5. A Stronger LinkedIn Strategy

LinkedIn is where NGOs, UN agencies, philanthropies, and corporate partners operate. If we want institutional partnerships, we must meet them in their native environment.

What We Need

  • A well‑maintained R Community Organization Page.
  • Premium features to expand reach and analytics.
  • A consistent posting schedule tied to webinars, conferences, and community news.
  • Clear messaging that positions the R community as a professional, global, technical network.

This is not about chasing vanity metrics — it’s about building the infrastructure that institutions expect.

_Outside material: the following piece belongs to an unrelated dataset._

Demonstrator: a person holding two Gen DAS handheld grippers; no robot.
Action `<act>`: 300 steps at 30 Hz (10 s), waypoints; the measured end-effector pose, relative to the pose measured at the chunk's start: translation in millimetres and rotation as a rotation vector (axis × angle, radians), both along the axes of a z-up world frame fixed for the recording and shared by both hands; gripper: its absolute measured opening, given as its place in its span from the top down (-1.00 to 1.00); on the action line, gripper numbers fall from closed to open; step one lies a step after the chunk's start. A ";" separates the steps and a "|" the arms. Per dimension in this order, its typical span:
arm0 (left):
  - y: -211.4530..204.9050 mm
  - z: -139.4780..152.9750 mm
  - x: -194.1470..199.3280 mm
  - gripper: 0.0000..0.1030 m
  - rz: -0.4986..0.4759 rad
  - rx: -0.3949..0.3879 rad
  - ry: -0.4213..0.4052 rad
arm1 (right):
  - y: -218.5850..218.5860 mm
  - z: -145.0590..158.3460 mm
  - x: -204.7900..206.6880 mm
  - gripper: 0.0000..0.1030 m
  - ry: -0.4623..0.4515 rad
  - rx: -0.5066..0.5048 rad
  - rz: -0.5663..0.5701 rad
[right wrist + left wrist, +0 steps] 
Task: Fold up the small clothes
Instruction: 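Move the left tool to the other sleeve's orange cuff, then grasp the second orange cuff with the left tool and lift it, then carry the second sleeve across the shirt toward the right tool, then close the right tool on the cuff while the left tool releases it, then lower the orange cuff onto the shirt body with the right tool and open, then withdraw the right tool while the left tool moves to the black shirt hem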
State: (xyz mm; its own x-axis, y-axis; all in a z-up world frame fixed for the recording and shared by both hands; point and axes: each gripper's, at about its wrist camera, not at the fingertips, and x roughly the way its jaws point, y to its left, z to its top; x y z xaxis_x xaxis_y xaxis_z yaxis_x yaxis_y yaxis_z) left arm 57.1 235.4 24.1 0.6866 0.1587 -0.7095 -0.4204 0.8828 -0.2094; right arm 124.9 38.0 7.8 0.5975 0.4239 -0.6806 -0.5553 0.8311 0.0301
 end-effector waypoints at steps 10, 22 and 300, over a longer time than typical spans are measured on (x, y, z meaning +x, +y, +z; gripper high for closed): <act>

6. Hosting More Unconferences

Unconferences create trust, collaboration, and genuine community ownership. They remove the hierarchy of “speakers vs. audience” and replace it with peer‑led exploration.

Benefits

Lower organizational overhead.

  • More inclusive participation.
  • Stronger interpersonal connections.
  • Faster knowledge exchange.

We should integrate unconference tracks into satRdays, webinars, and regional meetups.

7. Partnerships with NGOs, UN Agencies, and Philanthropies

The R community can be a technical bridge for global challenges — especially in areas like data for development, climate analytics, public health, and AI for Good.

Strategic Opportunities

  • Collaborate with UN STI forums.
  • Support NGOs with open‑source data tools.
  • Provide technical expertise for global development initiatives.
  • Build relationships with philanthropic organizations seeking transparent, community‑driven impact.

This positions the R community as a contributor to global problem‑solving, not just a technical hobby group.

8. A Legally Incorporated Entity for Conferences

Python has the EuroPython Society.
Julia has Julia Computing + NumFOCUS.
R needs a similar structure.

Why Incorporation Matters

  • It enables long‑term sponsorship agreements.
  • It provides legal and financial continuity.
  • It allows conferences to generate revenue that supports the wider community.
  • It builds trust with institutions and funders.

This entity should own branding, manage assets, and support local organizers.

9. Centralized Financial Management (“The Piggy Bank”)

We need a transparent, shared financial system — ideally through Open Collective.

How It Works

  • Each event contributes surplus funds to the central pool.
  • New organizers can apply for seed funding.
  • All transactions are public, which philanthropies love.
  • It creates a circular economy where success fuels future success.

This is how we build long‑term sustainability.

Summary

This is a roadmap for renewal — a set of practical, achievable steps that would allow the R community to modernize its infrastructure, strengthen its global presence, and build the kind of partnerships that create real, lasting impact. These ideas are not about centralizing power or imposing uniformity. They are about reducing friction, lowering costs, increasing visibility, and creating structures that help people do their best work.

This wishlist imagines a community that is more coordinated in its outreach, more intentional in its events, more strategic in its partnerships, and more transparent in its finances. It imagines a community that learns from the successes of others — from Julia’s unified YouTube presence, to Python’s conference ecosystem, to the collaborative spirit of unconferences. It imagines a community that can speak confidently to NGOs, UN agencies, and philanthropies because it has the organizational maturity to match its technical expertise.

The ideas outlined here are not radical. They are simply overdue. And if we choose to act on them, they can help us build an R ecosystem that is more resilient, more connected, and more capable of shaping the future — not just reacting to it.